TASK OBJECTIVE -> Would you reproduce the data below exactly, please, leaving out its images?

***

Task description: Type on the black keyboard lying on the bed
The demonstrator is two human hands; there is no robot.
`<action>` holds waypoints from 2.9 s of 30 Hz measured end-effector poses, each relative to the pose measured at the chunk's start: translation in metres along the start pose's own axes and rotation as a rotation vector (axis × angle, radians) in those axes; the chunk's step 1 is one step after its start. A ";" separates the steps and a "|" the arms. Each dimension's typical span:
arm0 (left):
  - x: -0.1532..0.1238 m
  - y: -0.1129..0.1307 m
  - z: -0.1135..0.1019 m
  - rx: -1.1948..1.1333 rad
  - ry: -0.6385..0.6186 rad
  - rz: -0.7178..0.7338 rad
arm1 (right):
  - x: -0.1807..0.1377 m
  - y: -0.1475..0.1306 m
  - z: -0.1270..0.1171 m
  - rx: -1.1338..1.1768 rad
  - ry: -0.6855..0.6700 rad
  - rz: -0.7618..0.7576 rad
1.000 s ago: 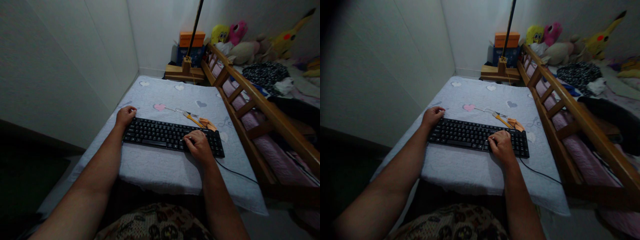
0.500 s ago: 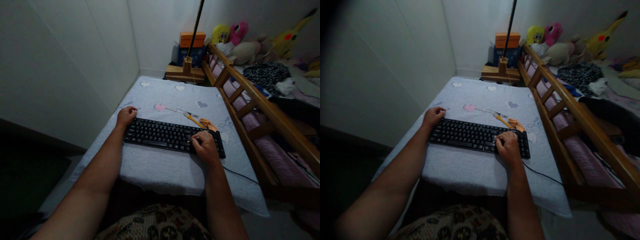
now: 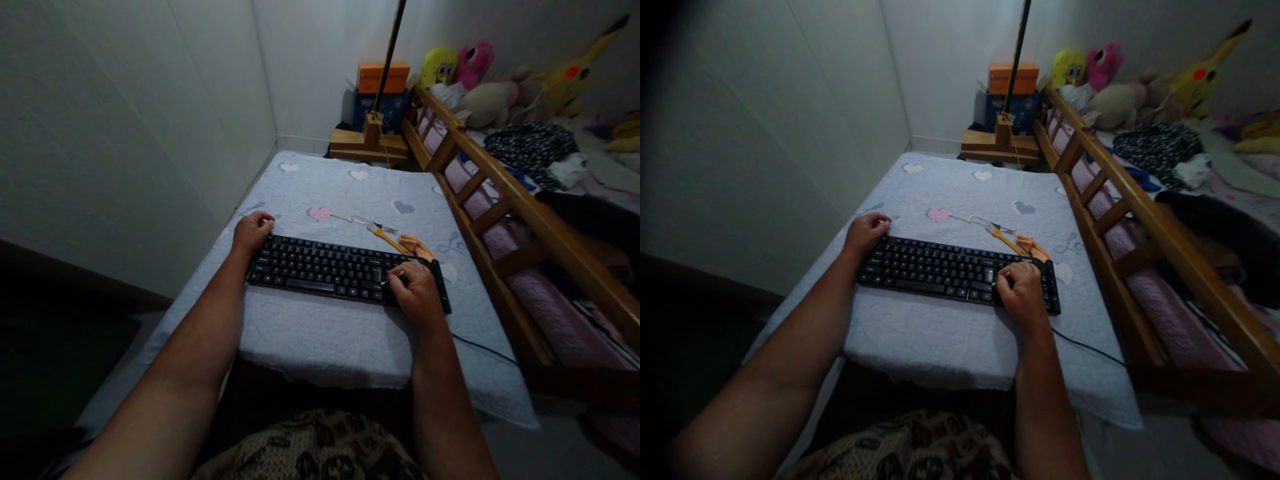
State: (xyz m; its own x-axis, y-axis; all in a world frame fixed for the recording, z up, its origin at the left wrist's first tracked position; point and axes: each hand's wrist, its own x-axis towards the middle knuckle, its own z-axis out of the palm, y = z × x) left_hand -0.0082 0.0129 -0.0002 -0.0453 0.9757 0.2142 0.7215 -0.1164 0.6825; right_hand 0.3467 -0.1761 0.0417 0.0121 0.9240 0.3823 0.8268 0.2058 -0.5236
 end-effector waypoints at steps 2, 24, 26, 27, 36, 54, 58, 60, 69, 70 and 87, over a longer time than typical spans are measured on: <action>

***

RESULT BELOW ->
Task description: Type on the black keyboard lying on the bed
The demonstrator is two human hands; there is no robot.
`<action>` holds waypoints from 2.9 s of 30 Hz measured end-effector poses, each relative to the pose measured at the chunk's start: translation in metres along the start pose's own axes and rotation as a rotation vector (axis × angle, radians) in those axes; the chunk's step 1 is one step after its start. A ";" separates the steps and a "|" the arms. Each dimension's typical span:
arm0 (left):
  - x: -0.1532..0.1238 m
  - y: -0.1129..0.1307 m
  - z: -0.1135..0.1019 m
  - rx: -1.1948..1.1333 rad
  - ry: -0.6385..0.6186 rad
  - rz: -0.7178..0.7338 rad
arm1 (right):
  - x: -0.1807..0.1377 m
  - y: -0.1475..0.1306 m
  - z: -0.1270..0.1171 m
  - rx: -1.1338..1.1768 rad
  - ry: -0.6855..0.6700 rad
  - rz: -0.7618..0.7576 rad
1.000 s ago: 
0.500 s ago: 
now: 
State: (xyz m; its own x-axis, y-axis; all in a world frame fixed for the recording, z up, its origin at the left wrist's first tracked position; point and axes: each hand's wrist, its own x-axis towards the middle knuckle, its own z-axis out of the palm, y = z × x) left_hand -0.0082 0.0129 -0.0002 -0.0453 0.9757 0.2142 0.7215 -0.1164 0.6825; right_hand 0.3467 -0.1761 0.0417 0.0121 0.9240 0.3823 0.8268 0.2058 -0.5236
 end-effector waypoints at steps 2, 24, 26, 27, 36, 54, 58, 60, 69, 70 and 87, over a longer time than typical spans are measured on: <action>

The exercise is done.